Vale mencionar a maneira como a sociologia marxista encara o problema da
reforma agrária. Esta é reputada como o confisco das terras dos grandes
senhores rurais, para favorecer as massas campesinas (proletariado). A terra é
nacionalizada e passa ao controle do Estado, que a arrenda a título perpétuo ao
campesinato, por meio das fazendas coletivas, como na extinta União Soviética,
ou passa ao controle dos novos proprietários campesinos, como na China
Socialista, sem prejuízo da apropriação futura do Estado.
A Constituição Federal de 1988 estabelece a distinção entre reforma
agrária, política agrária e política fundiária.
Reforma agrária é uma revisão e novo regramento das normas disciplinando
a estrutura agrária do País, tendo em vista a valorização humana do trabalhador
e o aumento da produção, mediante a utilização racional da propriedade agrícola
e de técnica apropriada ao melhoramento da condição humana da população rural.

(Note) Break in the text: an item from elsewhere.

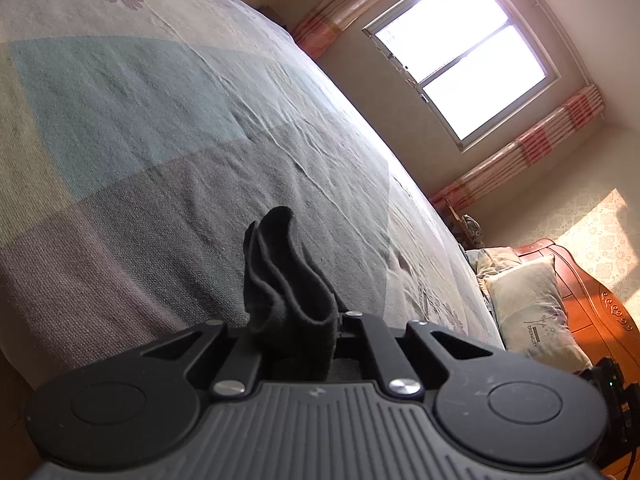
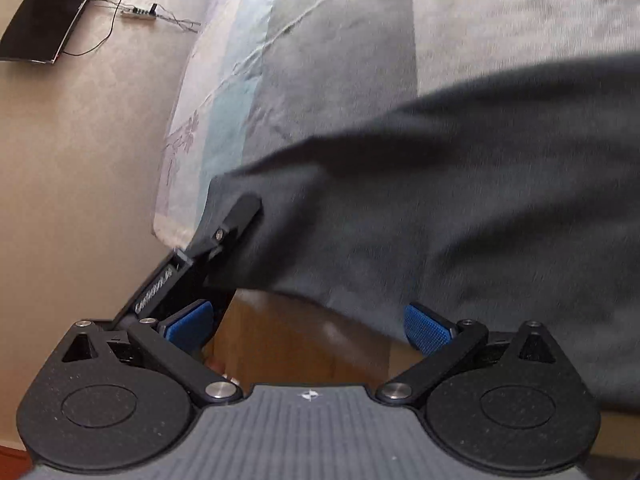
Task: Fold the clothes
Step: 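Carry the held leg end over the pants with the left tool and open it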
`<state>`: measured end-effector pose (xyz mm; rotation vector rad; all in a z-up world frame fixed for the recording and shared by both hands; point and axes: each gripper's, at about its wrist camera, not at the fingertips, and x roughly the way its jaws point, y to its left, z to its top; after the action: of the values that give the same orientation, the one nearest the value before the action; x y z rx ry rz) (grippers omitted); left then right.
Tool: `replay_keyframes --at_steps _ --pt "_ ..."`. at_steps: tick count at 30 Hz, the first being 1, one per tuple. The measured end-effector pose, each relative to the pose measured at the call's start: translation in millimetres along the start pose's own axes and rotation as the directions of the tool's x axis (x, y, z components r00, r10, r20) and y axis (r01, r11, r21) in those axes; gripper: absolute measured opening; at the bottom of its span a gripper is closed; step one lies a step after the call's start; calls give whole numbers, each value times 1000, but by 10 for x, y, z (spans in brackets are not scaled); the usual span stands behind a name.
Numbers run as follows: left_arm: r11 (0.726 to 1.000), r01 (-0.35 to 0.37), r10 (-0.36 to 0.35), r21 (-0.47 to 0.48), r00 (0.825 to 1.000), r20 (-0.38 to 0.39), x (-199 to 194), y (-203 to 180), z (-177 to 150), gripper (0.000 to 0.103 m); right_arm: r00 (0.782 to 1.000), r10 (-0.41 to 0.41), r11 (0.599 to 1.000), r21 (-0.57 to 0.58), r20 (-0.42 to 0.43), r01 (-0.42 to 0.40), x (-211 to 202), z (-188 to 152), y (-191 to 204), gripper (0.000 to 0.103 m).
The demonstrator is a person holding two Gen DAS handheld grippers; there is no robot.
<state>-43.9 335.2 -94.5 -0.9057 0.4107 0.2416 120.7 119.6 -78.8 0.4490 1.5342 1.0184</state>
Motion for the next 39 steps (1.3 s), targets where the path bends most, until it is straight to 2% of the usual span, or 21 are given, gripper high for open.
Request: replay_keyframes --at_steps 2,3,8,12,16,20,22,30,39 --pt "1000 -2 2 11 1000 -3 -5 -65 5 4 1000 -10 1000 -16 -26 9 -43 -92 16 103" --pt "1000 0 0 18 1000 -5 -10 -99 7 4 1000 -20 1000 -24 -11 19 -111 -112 19 103" --pt "998 17 -15 62 999 -30 -40 -300 5 4 993 -5 1000 -18 115 7 -692 -93 -29 103" --pt "995 28 -25 92 999 -40 -54 -482 14 4 977 -67 996 -45 201 78 -1184 -96 -192 103" --pt "991 36 -29 129 998 -60 -47 -678 14 4 942 -215 966 -84 259 244 -1562 -170 -469 103" --pt "984 43 -30 171 997 -74 6 -931 -6 4 874 -361 900 -124 325 417 -1849 -386 -697 103" --pt "983 42 -28 181 997 -77 26 -1042 -20 4 859 -389 883 -131 333 451 -1931 -497 -793 103" --pt "969 61 -40 241 995 -91 36 -1452 -189 4 868 -347 917 -67 356 394 -2234 -787 -1027 103" --pt "946 88 -41 313 987 -153 200 -1862 -482 4 865 -307 930 -66 398 361 -2475 -822 -1078 103"
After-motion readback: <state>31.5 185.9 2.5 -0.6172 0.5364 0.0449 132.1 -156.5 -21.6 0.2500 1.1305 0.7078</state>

Ela deve combater simultaneamente formas menos adequadas de produção,
sobretudo o latifúndio e o minifúndio. Mesmo a pequena propriedade familiar,
também não apresenta grande grau de produtividade sem as técnicas do crédito e
do melhor assentamento do homem à terra.
A reforma agrária não se confunde com a política agrária, também
prevista na Carta magna. A política agrária é o conjunto de princípios
fundamentais e de regras disciplinadoras do desenvolvimento do setor agrícola.
A política fundiária, por sua vez, difere da política agrícola; sendo um
capítulo, uma parte especial desta, tendo em vista, o disciplinamento da posse
da terra e de uso adequado (função social da propriedade).
A política fundiária deve visar e promover o acesso à terra daqueles que
saibam produzir, dentro de uma sistemática moderna, especializada e profissionalizada.
E, nesse contexto, a terra tem uma função social, que é justamente a
produção agrícola para alimentar a população humana e a sociedade urbanizada. E
a redistribuição das terras é normalmente um dos principais objetivos de
qualquer programa de reforma agrária.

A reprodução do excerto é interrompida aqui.